Rene Fassbender, © OmegaLambdaTec

OmegaLambdaTec: Data Scientists On Order

In the digital world, data can be found pretty much everywhere. OmegaLambdaTec helps companies make use of the value of their data — be it in the form of data evaluation or developing new business models.

OmegaLambdaTec offers other companies services for analyzing huge mountains of data. Founder and CEO Rene Fassbender works with his team of six at gate Garching. The astrophysicist is pleased with the location:

“For startups to be successful, timing is everything. Considering the current situation in the field of data science, that makes the Munich region the perfect business location. The topic is just really starting to take off on a broad front and is also being greatly supported and promoted by the sphere of politics.”

But what is making data science such a hot topic at the moment, and why are companies hiring external service providers for it?

Coveted data scientists

In the digital economy, big data is a major thing at the moment. Many companies are trying to gainfully evaluate their accrued data themselves. For Fassbender, that does not necessarily mean data science in the proper meaning of the term. He recommends a narrower definition:

“Data science starts where Microsoft Excel stops. There are very few experts who have actually performed extensive and complex analyses of large amounts of data, while also having developed the analysis software for those tests themselves.”

The problem his clients face: they do not have the knowledge necessary for deep analytics. The right employees are also hard to come by at the moment. That is because well-educated graduates from the new data science degree programs are not on the market yet. Until that time comes, Fassbender noted, “scientists with research experience in the data-driven hardcore disciplines” are the best option – and they are precisely the experts OmegaLambdaTec has to offer. Fassbender expects a large market for data science service providers to develop in the near future.

© OmegaLambdaTec
© OmegaLambdaTec

“Organic and sustainable”

Should that be the case, the Garching-based startup is likely to be a successful player in the new market. In February of this year — the company’s second anniversary — the company reached its profit threshold and initiated its growth stage. Fassbender was just recently named “Entrepreneur of the Month” by the “EBN” network.

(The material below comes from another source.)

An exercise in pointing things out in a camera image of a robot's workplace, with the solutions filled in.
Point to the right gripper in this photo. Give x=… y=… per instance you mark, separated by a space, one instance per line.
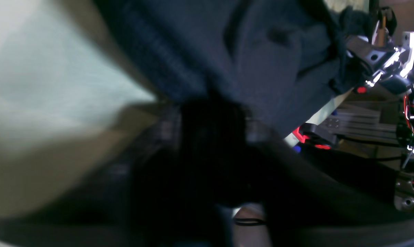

Since the beginning of the year, OmegaLambdaTec has been working on a smart energy program funded by the Federal Ministry of Education and Research, and has numerous projects in the pipeline involving research and industry customers.

Regarding data-driven research projects in particular, OmegaLambdaTec stated it is receiving a growing number of requests to work as a cooperation partner. The reason: smart processing and evaluation of data makes it much easier to turn a new kind of data-delivering technology into an end product for customers. Yet Fassbender is hesitant about the financial obstacles involved in this kind of cooperation.

“Our success as a research partner for new smart data innovations is currently turning into a real financial challenge. Roughly half of a research project should always be cross-financed by the company itself, which is of course not yet possible on a larger scale for a startup like us.”

In collaboration with different institutions in Bavaria, the company is currently looking for a viable solution for future joint projects.

When we asked how further growth is envisaged for the company, Fassbender gave the down-to-earth answer “organic and sustainable.”

“I think it would be much better to create fantastic jobs for ten, twenty or fifty highly-qualified specialists instead of starting a rapidly growing internet platform for delivering services or the like where the majority of the work is performed by an armada of a thousand people earning minimum wage.”

“Banks and startups are not made for one another”

As for so many startups, OmegaLambdaTec’s journey so far has been a rocky road. They secured their initial financing with a startup loan from KfW. However, the founder quickly felt limited by the KfW funding guidelines, which he calls “a bureaucratic abyss.” Although his experience was positive with their main bank, Fassbender summarized:

“In general, banks and startups are not really made for one another. That is something founders experience regularly and first hand, and it can sometimes be frustrating. Banks are as hesitant to take risks as a deer in the forest. In contrast, startups are willing to risk everything to create something new which, if successful, can improve the world.”

What he would like from the political realm: the Bavarian startup centers should be equipped with seed loan funds that they could use to help startups regardless of the risk assessments made by banks. Fassbender would like the Bavarian Ministry of Economic Affairs to guarantee to assume the credit risk for startups that have won awards in specific competitions. This would make it easier for innovative startups to gain access to growth capital.

And while we’re talking about requests: we wanted to know which set of data OmegaLambdaTec would like to analyze someday. Fassbender thinks big:

“A dream set of data for us to really have fun with in terms of analysis would be Payback’s entire database. That kind of serious data pool could be used to develop amazing new smart data solutions. Thinking far beyond consumer data and the marketing field, it would be possible to find fascinating applications and solutions spanning to fields such as precision health, politics, or smart city.”